Las cifras de embarazos adolescentes en Costa Rica son inferiores a las de Nicaragua, El Salvador y Honduras. Sin embargo, a la luz de la inversión social que efectúa este país, las tasas deberían ser mucho menores. El 80% de los embarazos adolescentes no son deseados, situación que se asemeja al resto de Centro America. De las 15,000 adolescentes que paren cada año, 500 de ellas son menores de 15 años de edad. De estas 500, el 98% no tenían parejas declaradas, algo muy parecido a los países vecinos. Aunque Costa Rica no tiene el problema de maras, ni las tasas tan altas de violencia, si carga con un grave problema de machismo, que produce una violencia de género. El machismo le otorga al hombre un poder sobre las mujeres de carácter muy asimétrico, lo que prácticamente inmuniza a este de los abusos sexuales, porque esa impunidad se percibe como una inmunidad que puede repetirse infinitamente.

Estas estadísticas demuestran la condición precaria en que se encuentran las mujeres y las niñas en Centro America. La violencia contra las mujeres disminuye dramáticamente su potencial como miembros de la comunidad (la mayoría de ellas no terminan la escuela), y afecta también el desarrollo de sus hijos. Esta presentación sostiene que el embarazo de adolescentes es un problema estructural que no puede ser evitado por las adolescentes y, provocando unos diferenciales insostenibles de poder entre los géneros. Por esta razón, Costa Rica está muy lejos del país tan pacifico que pretende ser, lo que que provoca una reevaluación de los conceptos de Paz y Violencia. Esta violencia estructural contra las mujeres no se puede correlacionar con lo que el estado de Costa Rica invierte en el bienestar social de sus ciudadanos.

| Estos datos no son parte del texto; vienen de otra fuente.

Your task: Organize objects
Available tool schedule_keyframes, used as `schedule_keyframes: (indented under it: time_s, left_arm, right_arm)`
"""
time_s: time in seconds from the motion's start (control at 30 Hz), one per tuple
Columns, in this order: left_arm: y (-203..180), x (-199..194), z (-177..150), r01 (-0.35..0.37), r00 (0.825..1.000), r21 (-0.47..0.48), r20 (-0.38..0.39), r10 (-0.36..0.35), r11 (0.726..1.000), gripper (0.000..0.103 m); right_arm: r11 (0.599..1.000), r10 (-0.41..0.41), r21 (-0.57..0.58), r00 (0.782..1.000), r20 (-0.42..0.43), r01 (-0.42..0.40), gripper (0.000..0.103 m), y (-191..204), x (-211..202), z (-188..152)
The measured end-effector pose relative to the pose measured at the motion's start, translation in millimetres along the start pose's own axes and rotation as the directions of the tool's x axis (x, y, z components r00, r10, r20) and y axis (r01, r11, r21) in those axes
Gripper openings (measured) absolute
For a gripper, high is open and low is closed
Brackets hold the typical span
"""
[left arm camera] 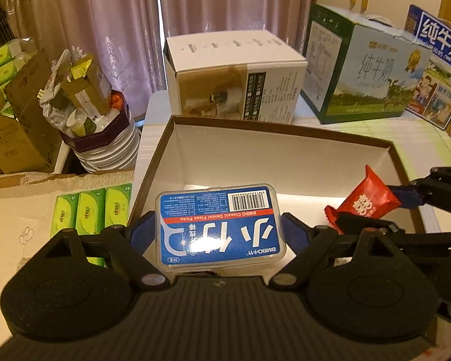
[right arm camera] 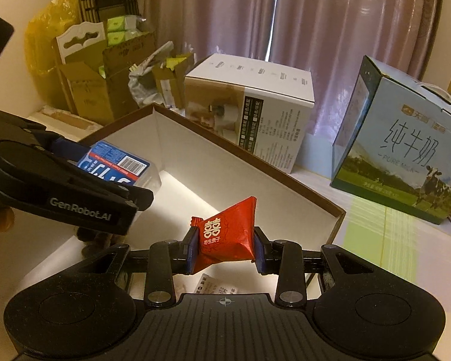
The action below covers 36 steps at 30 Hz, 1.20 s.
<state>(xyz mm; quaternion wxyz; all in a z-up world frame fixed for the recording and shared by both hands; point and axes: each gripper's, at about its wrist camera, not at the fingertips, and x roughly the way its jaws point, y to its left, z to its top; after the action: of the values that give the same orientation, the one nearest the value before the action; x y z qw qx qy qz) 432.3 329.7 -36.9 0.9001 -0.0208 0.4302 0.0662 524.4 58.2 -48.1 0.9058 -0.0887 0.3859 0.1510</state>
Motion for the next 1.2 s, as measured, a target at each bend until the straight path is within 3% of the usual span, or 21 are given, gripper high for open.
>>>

El embarazo adolescente es heterogéneo en Costa Rica. En las plantaciones grandes ocurren altos niveles de embarazos, mientras que en las pequeñas casi ninguna. Todo depende de que las comunidades tengan mecanismos para proteger a las niñas de tales embarazos hasta que sean adultas. Los factores más importantes son la cohesión y la coerción social, la presencia de bibliotecas y de reuniones familiares donde los trabajadores asisten con toda su familia. Por otro lado, comunidades que producen muchos embarazos tienden a estar asociadas con plantaciones grandes en donde los trabajadores son en su gran mayoría hombres. Por estas razones, la explicación de los embarazos adolescentes en Costa Rica esta correlacionado con la economía política de las comunidades.

En conclusión, el tema del embarazo adolescente en Costa Rica, y en Centro America, pone en cuestión el lugar de las mujeres en la sociedad, la perpetuación de la pobreza y la injusticia social, como condiciones que regulan la seguridad real de los seres humanos, tanto en tiempos de guerra como en tiempos de paz.